インド準備銀行のルピー介入が、10年ぶりの規模に膨らんでいる。ドル売りと流動性規制を組み合わせた多層的な防衛策——ここまでは「中央銀行の仕事」だ。問題は、その薬が患者の別の臓器を傷めつけている疑いが出てきたことにある。

RBI 通貨引き締めが直撃する「10年かけて積み上げた外資基盤」

インドはここ数年、グローバル債券指数(JPモルガンGBI-EMなど)への組み込みを実現し、海外機関投資家の資金を着実に引き込んできた。その努力の成果は地味だが確実で、外貨建て運用資産が増えるたびにルピー建て国債市場の厚みも増していった。

ところがRBIが今回の引き締め策で手を突っ込んだのは、まさにその配管部分だった。流動性規制が外貨調達コストを押し上げると、ヘッジコストを含めたインド債券の実質利回りが低下する。機関投資家にとっては「割に合わない市場」へと変わりかねない構図で、資金流入が細るどころか流出に転じる可能性が指摘されている。

「インドが10年で最も大胆なルピー防衛策を実施しているが、その策が長年かけて引き寄せてきた海外投資家を逆に遠ざけるリスクをはらんでいる」——Bloomberg報道より

インド 債券指数 資本規制という組み合わせが生む矛盾は、数字に現れる前に市場心理を先に動かす。実際の資金流出が統計に出る前に、投資家が「次の一手」を警戒して足を止めることのほうが怖い、という指摘もある。

トルコ、アルゼンチンと重なる「防衛が招く逆流」の記憶

新興国通貨防衛が自国の資本市場を痛めつけた事例は珍しくない。
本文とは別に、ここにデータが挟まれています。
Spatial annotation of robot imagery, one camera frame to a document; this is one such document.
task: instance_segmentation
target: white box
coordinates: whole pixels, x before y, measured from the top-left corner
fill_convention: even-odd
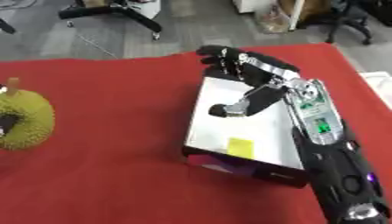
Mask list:
[[[249,117],[222,118],[208,114],[214,104],[233,104],[250,89],[234,80],[213,77],[203,80],[185,140],[185,156],[211,152],[232,157],[228,152],[229,140],[243,139],[253,143],[253,157],[244,159],[256,161],[264,169],[258,171],[263,178],[282,176],[294,186],[305,185],[305,171],[291,136],[293,125],[282,101]]]

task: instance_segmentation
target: office chair
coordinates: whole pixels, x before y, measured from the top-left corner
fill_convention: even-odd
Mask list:
[[[0,18],[0,31],[7,32],[9,34],[14,34],[15,32],[17,32],[15,28],[5,22],[2,18]]]
[[[346,2],[343,9],[332,7],[331,10],[325,14],[313,15],[308,17],[304,22],[298,25],[298,28],[306,28],[309,25],[331,25],[332,29],[328,33],[326,43],[333,43],[336,31],[342,26],[347,25],[355,30],[361,32],[365,39],[362,44],[368,46],[371,44],[372,35],[370,30],[366,27],[368,17],[361,13],[354,13],[354,7],[358,7],[359,0],[340,0],[341,3]]]
[[[154,40],[159,39],[160,32],[162,31],[162,26],[157,22],[147,18],[146,16],[140,14],[139,12],[133,10],[128,6],[128,1],[146,3],[146,0],[110,0],[104,6],[87,7],[83,0],[75,0],[75,4],[69,6],[68,8],[61,10],[59,12],[60,19],[69,18],[82,18],[101,14],[123,14],[127,18],[136,20],[139,24],[152,30],[152,38]]]

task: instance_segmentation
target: yellow sticky note
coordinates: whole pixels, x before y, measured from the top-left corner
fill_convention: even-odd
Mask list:
[[[239,158],[253,158],[253,141],[230,137],[227,154]]]

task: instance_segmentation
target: chair wheel
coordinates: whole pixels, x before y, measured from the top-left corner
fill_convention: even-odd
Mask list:
[[[362,41],[362,44],[363,44],[364,46],[369,46],[369,45],[372,44],[372,41],[370,41],[370,39],[367,38],[367,39],[365,39],[365,40]]]
[[[160,32],[153,32],[152,33],[152,40],[159,40],[160,37],[161,37]]]
[[[333,44],[335,41],[332,38],[328,38],[325,42],[328,44]]]
[[[75,27],[74,22],[72,21],[66,21],[66,26],[68,26],[69,28]]]
[[[368,24],[368,19],[367,19],[367,18],[363,18],[363,19],[360,21],[360,25],[361,25],[361,26],[367,26],[367,24]]]

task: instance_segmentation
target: green spiky fruit
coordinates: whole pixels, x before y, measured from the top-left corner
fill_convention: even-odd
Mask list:
[[[28,149],[44,142],[54,127],[53,107],[41,95],[18,90],[14,95],[0,94],[0,115],[16,115],[17,123],[5,136],[0,136],[0,148],[15,151]]]

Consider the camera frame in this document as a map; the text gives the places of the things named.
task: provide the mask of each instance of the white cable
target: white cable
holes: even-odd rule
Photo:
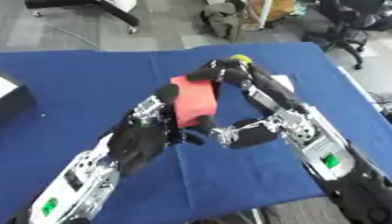
[[[104,52],[99,46],[97,46],[97,45],[91,43],[90,41],[84,39],[83,37],[81,37],[81,36],[78,35],[78,34],[75,34],[75,33],[71,32],[71,31],[67,31],[67,30],[65,30],[65,29],[63,29],[63,28],[60,28],[60,27],[58,27],[58,26],[56,26],[56,25],[54,25],[54,24],[50,24],[50,23],[48,23],[48,22],[46,22],[46,21],[42,21],[42,23],[43,23],[44,25],[49,25],[49,26],[53,27],[53,28],[56,29],[56,30],[59,30],[59,31],[62,31],[62,32],[66,33],[66,34],[69,34],[69,35],[71,35],[71,36],[74,36],[74,37],[76,37],[77,39],[79,39],[79,40],[85,42],[86,44],[88,44],[88,45],[90,45],[90,46],[92,46],[92,47],[95,48],[96,50],[98,50],[98,51],[100,51],[100,52]]]

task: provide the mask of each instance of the yellow object
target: yellow object
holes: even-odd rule
[[[248,56],[245,56],[243,54],[236,54],[230,57],[232,60],[239,60],[241,62],[244,62],[246,64],[252,64],[253,60],[249,58]]]

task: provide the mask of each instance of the chair wheel
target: chair wheel
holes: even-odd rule
[[[357,64],[353,67],[355,70],[361,70],[363,68],[363,65]]]
[[[365,51],[365,48],[363,46],[359,46],[357,48],[357,53],[363,53]]]
[[[33,15],[35,18],[42,18],[42,13],[39,12],[39,11],[34,11],[34,12],[32,13],[32,15]]]
[[[134,26],[130,26],[129,27],[129,29],[128,29],[128,33],[129,34],[134,34],[136,32],[137,32],[137,28],[136,27],[134,27]]]

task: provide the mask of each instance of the black cable
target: black cable
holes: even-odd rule
[[[377,97],[376,102],[372,102],[372,103],[376,103],[376,104],[380,104],[380,105],[392,103],[392,101],[387,101],[384,97],[380,96],[379,94],[375,94],[373,92],[368,92],[368,93]]]

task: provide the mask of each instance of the robotic arm
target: robotic arm
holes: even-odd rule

トルコは2021年、政策金利を通貨安局面で逆に引き下げるという異例の措置を取り、リラが半値以下に吹き飛んだ。アルゼンチンは幾度もの資本規制でドル建て資産との二重相場を生み、外資の信頼を長期にわたって失った。

インドの今回の措置はそこまで極端ではないにしても、「防衛策が逆効果を生む」という皮肉な逆説の匂いは同じだ。RBIが何を優先するか——ルピーの水準か、それとも外資との信頼関係か——という問いが、じわじわと市場に浮かび上がりつつある。

この先どうなる

最大の焦点は、RBIがこの政策矛盾に気づいて軌道修正を図るかどうかだろう。流動性規制の緩和や介入手法の変更といった「微調整」で外資の懸念をなだめられるか、それとも一度動いた機関投資家の心理を引き戻すには相当の時間がかかるか。インド 債券指数 資本規制をめぐる議論は、次の四半期の資金フロー統計が出るタイミングで一段と具体的な局面を迎える。ルピーを守ろうとした措置が、もっと大切なものを削っていなければいいのだけれど。